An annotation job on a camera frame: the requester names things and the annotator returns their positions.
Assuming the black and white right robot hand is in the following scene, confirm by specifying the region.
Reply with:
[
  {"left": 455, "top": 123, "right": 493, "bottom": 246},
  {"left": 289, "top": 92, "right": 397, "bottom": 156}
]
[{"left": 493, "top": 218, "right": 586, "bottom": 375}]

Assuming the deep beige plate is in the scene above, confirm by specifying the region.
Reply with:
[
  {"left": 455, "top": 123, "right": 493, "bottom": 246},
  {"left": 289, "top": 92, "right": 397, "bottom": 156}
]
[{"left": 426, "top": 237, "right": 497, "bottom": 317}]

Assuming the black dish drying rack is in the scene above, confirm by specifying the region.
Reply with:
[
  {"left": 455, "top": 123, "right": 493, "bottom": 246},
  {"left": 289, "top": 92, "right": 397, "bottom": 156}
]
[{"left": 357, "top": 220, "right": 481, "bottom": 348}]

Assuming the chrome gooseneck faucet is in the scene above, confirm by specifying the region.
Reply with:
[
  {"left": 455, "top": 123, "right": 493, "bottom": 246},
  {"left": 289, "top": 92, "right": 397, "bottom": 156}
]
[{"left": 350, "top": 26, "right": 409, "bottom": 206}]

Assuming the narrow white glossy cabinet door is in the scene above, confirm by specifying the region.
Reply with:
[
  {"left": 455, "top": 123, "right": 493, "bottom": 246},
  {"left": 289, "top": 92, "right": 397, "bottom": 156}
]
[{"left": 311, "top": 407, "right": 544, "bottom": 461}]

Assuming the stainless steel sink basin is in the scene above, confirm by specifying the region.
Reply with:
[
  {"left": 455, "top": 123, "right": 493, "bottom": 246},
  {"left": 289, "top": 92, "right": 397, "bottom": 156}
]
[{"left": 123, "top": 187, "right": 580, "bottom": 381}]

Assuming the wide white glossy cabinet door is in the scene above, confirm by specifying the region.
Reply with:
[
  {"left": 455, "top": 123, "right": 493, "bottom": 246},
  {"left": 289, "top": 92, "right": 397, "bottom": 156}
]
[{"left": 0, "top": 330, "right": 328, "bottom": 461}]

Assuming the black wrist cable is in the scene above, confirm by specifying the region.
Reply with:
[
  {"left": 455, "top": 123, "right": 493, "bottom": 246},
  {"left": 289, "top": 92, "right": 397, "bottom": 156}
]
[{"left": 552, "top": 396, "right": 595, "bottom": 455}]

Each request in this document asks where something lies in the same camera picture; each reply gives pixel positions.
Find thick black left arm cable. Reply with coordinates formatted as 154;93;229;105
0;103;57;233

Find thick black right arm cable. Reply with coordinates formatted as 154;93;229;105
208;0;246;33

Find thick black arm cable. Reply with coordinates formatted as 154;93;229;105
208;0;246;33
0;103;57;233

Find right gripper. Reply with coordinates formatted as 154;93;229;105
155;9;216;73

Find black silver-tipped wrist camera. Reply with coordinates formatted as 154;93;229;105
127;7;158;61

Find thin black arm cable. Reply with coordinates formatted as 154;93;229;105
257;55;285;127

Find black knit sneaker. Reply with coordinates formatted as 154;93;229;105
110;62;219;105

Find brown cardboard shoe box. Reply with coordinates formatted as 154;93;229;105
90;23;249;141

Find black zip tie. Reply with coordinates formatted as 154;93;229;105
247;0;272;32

________________________________________

Nothing in the entries may change. Retype them all.

An annotation job on a camera frame: the requester names things and the annotator returns their positions.
Assuming the black and white right robot hand is in the following scene, confirm by specifying the region.
Reply with:
[
  {"left": 455, "top": 123, "right": 493, "bottom": 246},
  {"left": 289, "top": 92, "right": 397, "bottom": 156}
]
[{"left": 493, "top": 218, "right": 586, "bottom": 375}]

Assuming the deep beige plate is in the scene above, confirm by specifying the region.
Reply with:
[
  {"left": 455, "top": 123, "right": 493, "bottom": 246},
  {"left": 289, "top": 92, "right": 397, "bottom": 156}
]
[{"left": 426, "top": 237, "right": 497, "bottom": 317}]

Assuming the black dish drying rack is in the scene above, confirm by specifying the region.
Reply with:
[
  {"left": 455, "top": 123, "right": 493, "bottom": 246},
  {"left": 289, "top": 92, "right": 397, "bottom": 156}
]
[{"left": 357, "top": 220, "right": 481, "bottom": 348}]

Assuming the chrome gooseneck faucet is in the scene above, confirm by specifying the region.
Reply with:
[
  {"left": 455, "top": 123, "right": 493, "bottom": 246},
  {"left": 289, "top": 92, "right": 397, "bottom": 156}
]
[{"left": 350, "top": 26, "right": 409, "bottom": 206}]

Assuming the narrow white glossy cabinet door is in the scene above, confirm by specifying the region.
Reply with:
[
  {"left": 455, "top": 123, "right": 493, "bottom": 246},
  {"left": 289, "top": 92, "right": 397, "bottom": 156}
]
[{"left": 311, "top": 407, "right": 544, "bottom": 461}]

Assuming the stainless steel sink basin is in the scene above, confirm by specifying the region.
Reply with:
[
  {"left": 455, "top": 123, "right": 493, "bottom": 246},
  {"left": 289, "top": 92, "right": 397, "bottom": 156}
]
[{"left": 123, "top": 187, "right": 580, "bottom": 381}]

Assuming the wide white glossy cabinet door is in the scene above, confirm by specifying the region.
Reply with:
[
  {"left": 455, "top": 123, "right": 493, "bottom": 246},
  {"left": 289, "top": 92, "right": 397, "bottom": 156}
]
[{"left": 0, "top": 330, "right": 328, "bottom": 461}]

Assuming the black wrist cable is in the scene above, confirm by specifying the region.
Reply with:
[
  {"left": 455, "top": 123, "right": 493, "bottom": 246},
  {"left": 289, "top": 92, "right": 397, "bottom": 156}
]
[{"left": 552, "top": 396, "right": 595, "bottom": 455}]

Each request in this document asks where something lies in the same camera picture; each reply gives pixel positions.
Find thick black left arm cable. Reply with coordinates formatted as 154;93;229;105
0;103;57;233

Find thick black right arm cable. Reply with coordinates formatted as 154;93;229;105
208;0;246;33

Find thick black arm cable. Reply with coordinates formatted as 154;93;229;105
208;0;246;33
0;103;57;233

Find right gripper. Reply with coordinates formatted as 154;93;229;105
155;9;216;73

Find black silver-tipped wrist camera. Reply with coordinates formatted as 154;93;229;105
127;7;158;61

Find thin black arm cable. Reply with coordinates formatted as 154;93;229;105
257;55;285;127

Find black knit sneaker. Reply with coordinates formatted as 154;93;229;105
110;62;219;105

Find brown cardboard shoe box. Reply with coordinates formatted as 154;93;229;105
90;23;249;141

Find black zip tie. Reply with coordinates formatted as 154;93;229;105
247;0;272;32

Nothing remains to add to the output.